Exercise objective | In the records below, find the line with "on the glass" and the line with "Consider the camera". Print both exactly, along with every line between them, and no other line.

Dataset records

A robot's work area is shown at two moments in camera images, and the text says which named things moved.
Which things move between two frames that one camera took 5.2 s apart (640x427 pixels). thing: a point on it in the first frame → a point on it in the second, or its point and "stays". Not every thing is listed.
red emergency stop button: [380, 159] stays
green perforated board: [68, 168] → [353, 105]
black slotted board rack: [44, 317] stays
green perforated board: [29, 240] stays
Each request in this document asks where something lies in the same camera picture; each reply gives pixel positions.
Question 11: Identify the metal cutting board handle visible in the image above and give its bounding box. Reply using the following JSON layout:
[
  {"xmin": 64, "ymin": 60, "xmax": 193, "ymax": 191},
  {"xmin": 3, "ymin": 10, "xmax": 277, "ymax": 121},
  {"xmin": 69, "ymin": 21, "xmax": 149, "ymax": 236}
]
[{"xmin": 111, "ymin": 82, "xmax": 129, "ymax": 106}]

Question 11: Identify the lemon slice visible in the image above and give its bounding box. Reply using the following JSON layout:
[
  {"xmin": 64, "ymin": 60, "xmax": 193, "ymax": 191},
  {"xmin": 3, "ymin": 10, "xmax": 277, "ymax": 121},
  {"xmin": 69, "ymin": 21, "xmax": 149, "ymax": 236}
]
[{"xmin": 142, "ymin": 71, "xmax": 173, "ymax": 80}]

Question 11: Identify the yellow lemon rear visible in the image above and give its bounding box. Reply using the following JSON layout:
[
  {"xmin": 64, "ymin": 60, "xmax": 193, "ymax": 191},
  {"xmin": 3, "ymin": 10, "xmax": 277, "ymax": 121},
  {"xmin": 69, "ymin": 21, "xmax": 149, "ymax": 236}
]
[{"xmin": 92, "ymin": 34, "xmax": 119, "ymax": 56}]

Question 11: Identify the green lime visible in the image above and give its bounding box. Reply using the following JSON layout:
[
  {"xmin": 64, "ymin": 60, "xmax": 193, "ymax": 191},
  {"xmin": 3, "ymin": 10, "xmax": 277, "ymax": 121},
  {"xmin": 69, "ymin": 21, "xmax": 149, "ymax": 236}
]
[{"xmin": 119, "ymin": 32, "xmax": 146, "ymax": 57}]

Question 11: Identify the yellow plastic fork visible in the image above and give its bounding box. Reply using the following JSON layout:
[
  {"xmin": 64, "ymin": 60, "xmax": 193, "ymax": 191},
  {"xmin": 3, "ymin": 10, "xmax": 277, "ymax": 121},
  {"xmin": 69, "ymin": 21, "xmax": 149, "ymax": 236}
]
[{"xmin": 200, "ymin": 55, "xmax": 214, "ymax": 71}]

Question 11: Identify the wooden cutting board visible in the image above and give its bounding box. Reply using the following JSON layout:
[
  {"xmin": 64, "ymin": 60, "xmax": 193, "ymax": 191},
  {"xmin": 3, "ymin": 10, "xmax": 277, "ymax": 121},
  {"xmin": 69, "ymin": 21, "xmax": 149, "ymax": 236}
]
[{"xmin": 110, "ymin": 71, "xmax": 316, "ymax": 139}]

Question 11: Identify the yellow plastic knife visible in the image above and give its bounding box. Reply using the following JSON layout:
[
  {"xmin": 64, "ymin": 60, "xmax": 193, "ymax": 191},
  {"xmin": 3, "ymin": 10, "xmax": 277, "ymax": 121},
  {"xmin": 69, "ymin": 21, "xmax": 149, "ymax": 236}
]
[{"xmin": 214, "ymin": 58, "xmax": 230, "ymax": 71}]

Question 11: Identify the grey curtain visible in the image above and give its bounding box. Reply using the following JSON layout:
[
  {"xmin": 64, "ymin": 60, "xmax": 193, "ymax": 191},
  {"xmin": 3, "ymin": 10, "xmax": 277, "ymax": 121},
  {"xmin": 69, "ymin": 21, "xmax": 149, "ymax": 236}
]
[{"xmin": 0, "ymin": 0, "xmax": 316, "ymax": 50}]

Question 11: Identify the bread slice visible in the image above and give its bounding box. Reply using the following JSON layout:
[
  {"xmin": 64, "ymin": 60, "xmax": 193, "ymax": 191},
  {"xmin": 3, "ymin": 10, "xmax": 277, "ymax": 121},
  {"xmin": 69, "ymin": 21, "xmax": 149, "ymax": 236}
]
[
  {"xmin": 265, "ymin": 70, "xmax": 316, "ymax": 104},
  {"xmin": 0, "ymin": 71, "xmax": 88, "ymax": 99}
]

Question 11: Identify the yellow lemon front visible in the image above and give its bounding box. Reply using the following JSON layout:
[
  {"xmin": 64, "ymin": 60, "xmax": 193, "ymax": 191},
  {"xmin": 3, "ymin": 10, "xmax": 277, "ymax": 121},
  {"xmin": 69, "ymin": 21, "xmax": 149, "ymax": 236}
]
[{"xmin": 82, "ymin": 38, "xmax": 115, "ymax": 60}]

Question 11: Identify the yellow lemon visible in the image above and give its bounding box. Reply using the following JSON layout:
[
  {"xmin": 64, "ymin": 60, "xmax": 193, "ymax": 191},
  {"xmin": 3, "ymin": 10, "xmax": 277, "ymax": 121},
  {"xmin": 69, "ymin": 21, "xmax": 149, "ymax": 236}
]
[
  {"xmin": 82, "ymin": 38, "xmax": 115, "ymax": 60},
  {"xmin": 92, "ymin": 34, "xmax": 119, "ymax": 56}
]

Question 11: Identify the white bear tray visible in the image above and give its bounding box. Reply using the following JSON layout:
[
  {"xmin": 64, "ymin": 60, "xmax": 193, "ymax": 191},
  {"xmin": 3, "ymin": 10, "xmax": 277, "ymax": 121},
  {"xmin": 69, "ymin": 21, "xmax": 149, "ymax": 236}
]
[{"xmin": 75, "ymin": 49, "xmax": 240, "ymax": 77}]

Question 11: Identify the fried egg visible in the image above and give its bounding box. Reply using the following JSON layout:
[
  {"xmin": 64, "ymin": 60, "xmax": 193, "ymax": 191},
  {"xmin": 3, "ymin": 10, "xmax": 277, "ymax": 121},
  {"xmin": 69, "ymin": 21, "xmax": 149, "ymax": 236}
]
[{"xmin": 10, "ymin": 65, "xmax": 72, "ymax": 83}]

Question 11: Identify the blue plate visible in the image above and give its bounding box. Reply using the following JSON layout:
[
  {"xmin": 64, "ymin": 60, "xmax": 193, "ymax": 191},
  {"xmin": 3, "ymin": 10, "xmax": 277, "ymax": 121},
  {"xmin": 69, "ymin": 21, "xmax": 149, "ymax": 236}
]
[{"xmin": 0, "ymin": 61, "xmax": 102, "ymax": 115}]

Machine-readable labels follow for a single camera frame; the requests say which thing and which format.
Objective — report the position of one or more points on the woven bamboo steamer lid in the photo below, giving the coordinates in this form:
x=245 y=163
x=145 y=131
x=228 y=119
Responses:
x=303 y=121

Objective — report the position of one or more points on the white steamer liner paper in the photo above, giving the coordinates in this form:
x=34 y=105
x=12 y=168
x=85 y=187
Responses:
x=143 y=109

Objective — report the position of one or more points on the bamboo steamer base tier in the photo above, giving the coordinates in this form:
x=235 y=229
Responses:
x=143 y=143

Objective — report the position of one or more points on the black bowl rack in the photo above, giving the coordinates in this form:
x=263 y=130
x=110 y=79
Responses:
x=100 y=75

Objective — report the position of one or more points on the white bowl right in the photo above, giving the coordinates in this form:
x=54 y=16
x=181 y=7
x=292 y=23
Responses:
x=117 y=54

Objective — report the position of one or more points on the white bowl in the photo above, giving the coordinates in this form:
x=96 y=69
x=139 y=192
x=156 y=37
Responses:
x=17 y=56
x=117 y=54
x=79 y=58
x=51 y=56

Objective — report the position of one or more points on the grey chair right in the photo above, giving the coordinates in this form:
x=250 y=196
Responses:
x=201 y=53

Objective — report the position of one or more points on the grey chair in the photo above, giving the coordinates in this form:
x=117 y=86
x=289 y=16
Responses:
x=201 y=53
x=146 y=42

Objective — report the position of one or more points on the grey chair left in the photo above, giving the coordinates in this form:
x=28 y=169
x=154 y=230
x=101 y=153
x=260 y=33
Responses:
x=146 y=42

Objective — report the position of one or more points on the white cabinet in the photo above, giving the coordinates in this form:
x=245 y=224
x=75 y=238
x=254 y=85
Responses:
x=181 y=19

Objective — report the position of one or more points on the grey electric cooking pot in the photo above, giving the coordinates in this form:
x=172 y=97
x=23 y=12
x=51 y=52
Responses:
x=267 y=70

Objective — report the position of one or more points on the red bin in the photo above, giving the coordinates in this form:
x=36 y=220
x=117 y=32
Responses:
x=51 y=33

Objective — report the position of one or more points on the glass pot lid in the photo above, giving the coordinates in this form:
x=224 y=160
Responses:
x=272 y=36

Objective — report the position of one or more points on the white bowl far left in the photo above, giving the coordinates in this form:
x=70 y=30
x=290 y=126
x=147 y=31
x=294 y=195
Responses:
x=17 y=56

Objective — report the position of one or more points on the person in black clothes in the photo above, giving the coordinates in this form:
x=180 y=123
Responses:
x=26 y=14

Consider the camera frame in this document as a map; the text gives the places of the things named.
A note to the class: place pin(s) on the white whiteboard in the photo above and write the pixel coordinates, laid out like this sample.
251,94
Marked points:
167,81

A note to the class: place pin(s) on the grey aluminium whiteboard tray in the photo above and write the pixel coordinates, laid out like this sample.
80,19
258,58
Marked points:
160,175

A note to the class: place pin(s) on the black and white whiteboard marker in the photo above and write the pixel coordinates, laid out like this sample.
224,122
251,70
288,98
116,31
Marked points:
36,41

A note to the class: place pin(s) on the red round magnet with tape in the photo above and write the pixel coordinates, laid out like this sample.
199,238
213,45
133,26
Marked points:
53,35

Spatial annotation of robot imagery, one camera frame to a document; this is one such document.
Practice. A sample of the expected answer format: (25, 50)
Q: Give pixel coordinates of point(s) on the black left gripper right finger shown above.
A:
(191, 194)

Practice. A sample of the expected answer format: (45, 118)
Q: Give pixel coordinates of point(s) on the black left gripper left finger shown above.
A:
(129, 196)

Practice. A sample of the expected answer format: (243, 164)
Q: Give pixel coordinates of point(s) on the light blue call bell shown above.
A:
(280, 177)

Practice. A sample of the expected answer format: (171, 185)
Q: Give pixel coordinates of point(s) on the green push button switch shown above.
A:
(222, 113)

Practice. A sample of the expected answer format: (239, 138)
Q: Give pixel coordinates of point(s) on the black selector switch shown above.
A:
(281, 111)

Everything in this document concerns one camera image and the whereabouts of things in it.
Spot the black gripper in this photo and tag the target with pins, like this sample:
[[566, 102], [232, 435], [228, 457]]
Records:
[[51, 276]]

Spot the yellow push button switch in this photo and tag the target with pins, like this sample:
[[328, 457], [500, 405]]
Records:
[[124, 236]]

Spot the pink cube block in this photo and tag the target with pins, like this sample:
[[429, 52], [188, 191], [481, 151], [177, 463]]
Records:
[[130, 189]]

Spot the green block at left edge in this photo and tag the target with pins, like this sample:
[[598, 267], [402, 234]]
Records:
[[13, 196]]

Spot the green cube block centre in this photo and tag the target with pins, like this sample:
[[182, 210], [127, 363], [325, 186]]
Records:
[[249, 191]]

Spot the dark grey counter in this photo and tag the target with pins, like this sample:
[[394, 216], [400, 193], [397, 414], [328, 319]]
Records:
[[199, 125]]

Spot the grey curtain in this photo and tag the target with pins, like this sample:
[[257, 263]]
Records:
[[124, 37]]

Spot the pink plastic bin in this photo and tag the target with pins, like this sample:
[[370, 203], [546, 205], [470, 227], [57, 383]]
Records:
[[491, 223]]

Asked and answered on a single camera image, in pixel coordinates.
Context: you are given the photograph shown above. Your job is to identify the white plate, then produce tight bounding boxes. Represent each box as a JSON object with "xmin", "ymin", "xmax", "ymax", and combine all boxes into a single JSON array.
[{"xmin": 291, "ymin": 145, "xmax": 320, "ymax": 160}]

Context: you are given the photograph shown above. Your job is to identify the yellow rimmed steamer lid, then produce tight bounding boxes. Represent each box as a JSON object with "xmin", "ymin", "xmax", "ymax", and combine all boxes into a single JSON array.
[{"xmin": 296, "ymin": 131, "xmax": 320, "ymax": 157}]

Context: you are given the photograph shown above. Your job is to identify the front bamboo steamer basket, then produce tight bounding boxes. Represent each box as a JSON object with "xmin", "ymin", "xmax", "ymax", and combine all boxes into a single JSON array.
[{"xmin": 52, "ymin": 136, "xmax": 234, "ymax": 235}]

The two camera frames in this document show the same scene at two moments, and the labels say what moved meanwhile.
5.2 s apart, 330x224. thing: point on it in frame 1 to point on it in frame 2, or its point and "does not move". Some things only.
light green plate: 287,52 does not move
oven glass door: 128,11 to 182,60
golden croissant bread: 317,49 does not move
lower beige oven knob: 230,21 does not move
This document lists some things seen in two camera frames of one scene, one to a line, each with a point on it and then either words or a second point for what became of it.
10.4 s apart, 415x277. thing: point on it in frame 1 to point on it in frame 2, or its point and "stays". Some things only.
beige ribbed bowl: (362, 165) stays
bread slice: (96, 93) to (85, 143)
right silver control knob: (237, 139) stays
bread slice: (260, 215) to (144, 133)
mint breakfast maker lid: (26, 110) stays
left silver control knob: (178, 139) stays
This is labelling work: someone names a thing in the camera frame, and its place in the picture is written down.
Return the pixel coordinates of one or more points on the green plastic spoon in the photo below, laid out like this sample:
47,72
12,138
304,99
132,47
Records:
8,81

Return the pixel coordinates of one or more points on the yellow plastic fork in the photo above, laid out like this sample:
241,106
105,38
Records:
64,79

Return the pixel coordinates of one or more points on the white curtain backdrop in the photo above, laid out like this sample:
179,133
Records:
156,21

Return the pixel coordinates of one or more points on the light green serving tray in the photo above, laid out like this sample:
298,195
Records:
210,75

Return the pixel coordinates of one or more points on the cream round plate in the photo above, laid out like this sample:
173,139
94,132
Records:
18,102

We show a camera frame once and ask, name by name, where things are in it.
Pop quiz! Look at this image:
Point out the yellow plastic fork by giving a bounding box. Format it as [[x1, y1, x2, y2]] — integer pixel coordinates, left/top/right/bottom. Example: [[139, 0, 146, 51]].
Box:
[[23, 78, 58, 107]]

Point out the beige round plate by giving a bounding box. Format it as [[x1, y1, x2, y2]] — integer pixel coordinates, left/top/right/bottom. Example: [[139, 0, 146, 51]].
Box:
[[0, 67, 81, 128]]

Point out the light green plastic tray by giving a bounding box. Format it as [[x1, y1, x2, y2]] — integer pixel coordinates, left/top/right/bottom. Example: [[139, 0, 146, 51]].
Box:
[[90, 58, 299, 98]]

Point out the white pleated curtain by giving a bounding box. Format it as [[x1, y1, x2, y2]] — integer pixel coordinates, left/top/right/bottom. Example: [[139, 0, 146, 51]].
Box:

Exercise output |
Objective — report the position of one or more points on the glass pot lid in the photo above, giving the coordinates in this form:
x=224 y=160
Responses:
x=272 y=36

Objective — report the position of one or more points on the white bowl far left in the photo above, giving the coordinates in this form:
x=70 y=30
x=290 y=126
x=147 y=31
x=294 y=195
Responses:
x=17 y=56

Objective — report the position of one or more points on the person in black clothes in the photo above, giving the coordinates in this form:
x=180 y=123
Responses:
x=26 y=14

Consider the camera frame in this document as a map; the text gives the places of the things named.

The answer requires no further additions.